Seas of Venus(67)
Ensign Stocker looked up from the plot again. This time a guarded expression had replaced the earlier pleasure. "Ah, well, I'm to carry you to the cruiser Clinton," he said. "She's the command ship for the rear screen. Plenty of room aboard her and, you know, first-rate medical facilities."
Stocker nodded toward the hydrofoil's electronics bay. One of the wounded raiders sat in the open hatchway, babbling to himself while a gunboat crewman tried to comfort him.
"Admiral Bergstrom is aboard the Semiramis?" Dan asked.
Stocker nodded cautiously. "Yes . . . ," he said. "Sir."
"Take us to the Semiramis, Ensign," Dan said.
The cockpit was cramped. Commander Cooke and the two ensigns were within arms' length of one another, but for an instant there was a cold crystal wall between Stocker and the others.
"Sir, Captain Haynes specifically ordered . . . ," the gunboat officer began.
Dan grinned at him.
Stocker braced to attention. "Aye aye sir!" he said crisply. He turned to the plotting table, then began snapping orders to his helmsman over an intra-ship push.
There was a pair of jumpseats against the back wall of the cockpit. Dan pulled one down for Johnnie, then sat in the other himself.

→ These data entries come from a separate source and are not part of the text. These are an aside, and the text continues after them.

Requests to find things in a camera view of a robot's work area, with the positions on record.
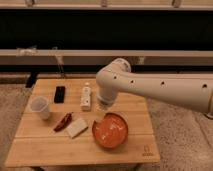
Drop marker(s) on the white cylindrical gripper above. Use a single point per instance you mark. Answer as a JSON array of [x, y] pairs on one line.
[[105, 101]]

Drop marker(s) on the white sponge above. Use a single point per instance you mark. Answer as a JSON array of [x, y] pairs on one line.
[[77, 127]]

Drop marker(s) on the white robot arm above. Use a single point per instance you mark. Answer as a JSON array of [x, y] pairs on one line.
[[192, 91]]

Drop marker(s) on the orange ceramic bowl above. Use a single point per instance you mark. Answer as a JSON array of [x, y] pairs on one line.
[[111, 132]]

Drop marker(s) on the white tube bottle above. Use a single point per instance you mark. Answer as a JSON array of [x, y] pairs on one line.
[[85, 103]]

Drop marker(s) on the red chili pepper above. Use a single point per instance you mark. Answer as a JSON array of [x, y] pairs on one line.
[[64, 122]]

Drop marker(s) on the black rectangular block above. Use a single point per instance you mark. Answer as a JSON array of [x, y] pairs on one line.
[[59, 94]]

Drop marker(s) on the white plastic cup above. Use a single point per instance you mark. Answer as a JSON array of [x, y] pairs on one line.
[[40, 106]]

D1528 came about in a wide arc, banking on her outriggers. The only certain marker in the sea, the flaming pyre that had been the Holy Trinity, began to slide back across the western horizon as gunboat reversed course to pursue the battle line.
"Unc—ah . . . ," Johnnie said. "I mean, sir?"

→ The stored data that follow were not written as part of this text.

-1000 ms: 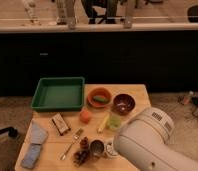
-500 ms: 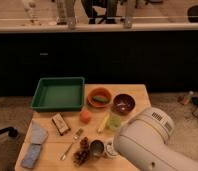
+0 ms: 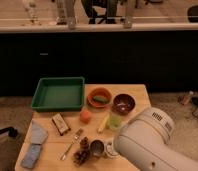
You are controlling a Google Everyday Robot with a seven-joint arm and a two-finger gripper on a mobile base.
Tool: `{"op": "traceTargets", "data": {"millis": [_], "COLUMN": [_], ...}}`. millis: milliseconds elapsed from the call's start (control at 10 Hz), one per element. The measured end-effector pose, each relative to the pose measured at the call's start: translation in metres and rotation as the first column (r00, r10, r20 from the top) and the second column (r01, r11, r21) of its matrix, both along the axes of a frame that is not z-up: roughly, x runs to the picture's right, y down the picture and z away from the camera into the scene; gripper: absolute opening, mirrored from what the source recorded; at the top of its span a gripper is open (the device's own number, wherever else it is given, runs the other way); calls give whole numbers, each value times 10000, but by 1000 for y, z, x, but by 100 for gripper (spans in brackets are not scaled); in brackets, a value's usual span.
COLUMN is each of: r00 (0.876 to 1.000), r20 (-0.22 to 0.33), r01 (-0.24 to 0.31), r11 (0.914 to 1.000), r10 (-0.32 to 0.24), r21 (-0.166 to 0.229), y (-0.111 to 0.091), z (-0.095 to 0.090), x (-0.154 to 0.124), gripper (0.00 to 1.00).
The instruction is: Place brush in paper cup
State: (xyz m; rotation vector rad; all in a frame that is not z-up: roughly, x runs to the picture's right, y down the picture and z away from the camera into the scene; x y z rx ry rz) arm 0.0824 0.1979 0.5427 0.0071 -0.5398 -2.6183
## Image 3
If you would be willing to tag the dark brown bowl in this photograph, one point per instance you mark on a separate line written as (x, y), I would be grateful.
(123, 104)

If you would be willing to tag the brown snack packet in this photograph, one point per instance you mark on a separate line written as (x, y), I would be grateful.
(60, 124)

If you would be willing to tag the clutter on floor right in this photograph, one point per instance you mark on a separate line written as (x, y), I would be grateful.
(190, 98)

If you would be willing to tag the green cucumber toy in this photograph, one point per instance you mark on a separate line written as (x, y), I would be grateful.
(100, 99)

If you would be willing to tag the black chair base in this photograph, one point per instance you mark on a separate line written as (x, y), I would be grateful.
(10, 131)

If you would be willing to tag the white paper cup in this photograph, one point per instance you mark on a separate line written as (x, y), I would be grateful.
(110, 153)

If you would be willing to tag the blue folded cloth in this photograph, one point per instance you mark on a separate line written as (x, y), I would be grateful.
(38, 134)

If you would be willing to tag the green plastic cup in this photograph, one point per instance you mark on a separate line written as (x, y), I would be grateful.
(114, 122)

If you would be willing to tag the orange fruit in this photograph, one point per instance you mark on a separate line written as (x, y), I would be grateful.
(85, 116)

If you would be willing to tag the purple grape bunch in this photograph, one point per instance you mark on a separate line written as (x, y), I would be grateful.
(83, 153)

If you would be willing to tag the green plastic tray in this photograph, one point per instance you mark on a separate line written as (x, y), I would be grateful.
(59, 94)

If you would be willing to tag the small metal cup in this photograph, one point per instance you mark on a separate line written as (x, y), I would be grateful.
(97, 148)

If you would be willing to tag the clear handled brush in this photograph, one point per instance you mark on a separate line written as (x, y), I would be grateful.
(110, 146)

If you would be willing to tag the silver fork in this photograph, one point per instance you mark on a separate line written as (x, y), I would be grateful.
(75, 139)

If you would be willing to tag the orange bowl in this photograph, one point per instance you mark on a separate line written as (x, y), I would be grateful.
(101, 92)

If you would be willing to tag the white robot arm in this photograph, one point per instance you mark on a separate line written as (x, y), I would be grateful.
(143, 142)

Uncle Dan put an arm around the younger man's shoulders and squeezed him.
"Uncle Dan, was it worth it? Was it worth—"
Johnnie closed his eyes, but he couldn't close out the crowding memories.
"Ask me when it's over, John," his uncle said. He leaned his head close to Johnnie's so that they could speak without using their helmet radios.
The dreadnoughts were coming in sight again. Rather, the combing bow-waves kicked up by huge vessels moving at speed reflected the sky glow on the horizon.
"You mean, after we've beat the Warcocks and Flotilla Blanche?" Johnnie said. "If we beat them."
"Oh, we'll beat them," Dan said. "This war's as good as won; or will be as soon as I'm on the bridge of the Semiramis to make sure Haynes and the Admiral don't throw it away from too much caution.
"But what I meant," he continued, "is we won't know if it's worthwhile until there's a united government on Venus and Mankind is at peace."
Johnnie turned from the horizon beyond the cockpit windscreen and stared at his uncle. "We won't live to see that," he said. "Will we?"
Dan shook his head. He smiled. His face was as gentle as Johnnie had ever seen it, but the expression was without humor.
"They won't—Man won't—win in our lifetime," he said. "But we might live long enough to see us all lose. Long enough to see Venus turned into a fireball, and the last tomb of Mankind in the universe."
Johnnie nodded, but his mind was too tired to visualize Mankind as an entity.
Besides, his last glimpses of Sergeant Britten and Sal Grumio kept getting in the way.
25
From a find to a check, from a check to a view,
From a view to a death in the morning.
—John Woodcock Graves
The hydrofoil strained forward like a horse whirling a sulky down the home stretch.
The jumpseats weren't fitted with terminals, but there were data feeds in the flimsy bulkhead behind them. Johnnie uncoiled one against the tension of its take-up spring and plugged it into the input jack of his helmet. After his AI sorted through the options, he settled on viewing the forward gunsight image on the left side of his visor.
The dreadnought filling that magnified picture had her port secondary batteries and at least forty small-caliber Gatling guns trained on D1528. Any one of the Gatlings—much less a single shell from the 6-inch secondaries—could reduce the gunboat to pieces small enough to fit in a matchbox.
"We're being queried by Semiramis," said Ensign Stocker.
"I'll take it," said Uncle Dan. He rose, then slid into the command console as Stocker vacated it.
"Kinda hoped you might, sir," the ensign said with a grin.
Johnnie shook his head in wonder at the other young officer. Stocker had decided he was going to have fun with the situation—even though he knew he was being used as a pawn in a high-stakes game between his superiors.
Courage wasn't limited to the willingness to ride a flimsy hydrofoil into battle.
Dan entered his personal code, then authenticated it with his brainwave patterns transmitted by his helmet. "Blackhorse Six," he said, "this is Blackhorse Three aboard the D1528. I need to come aboard the flagship."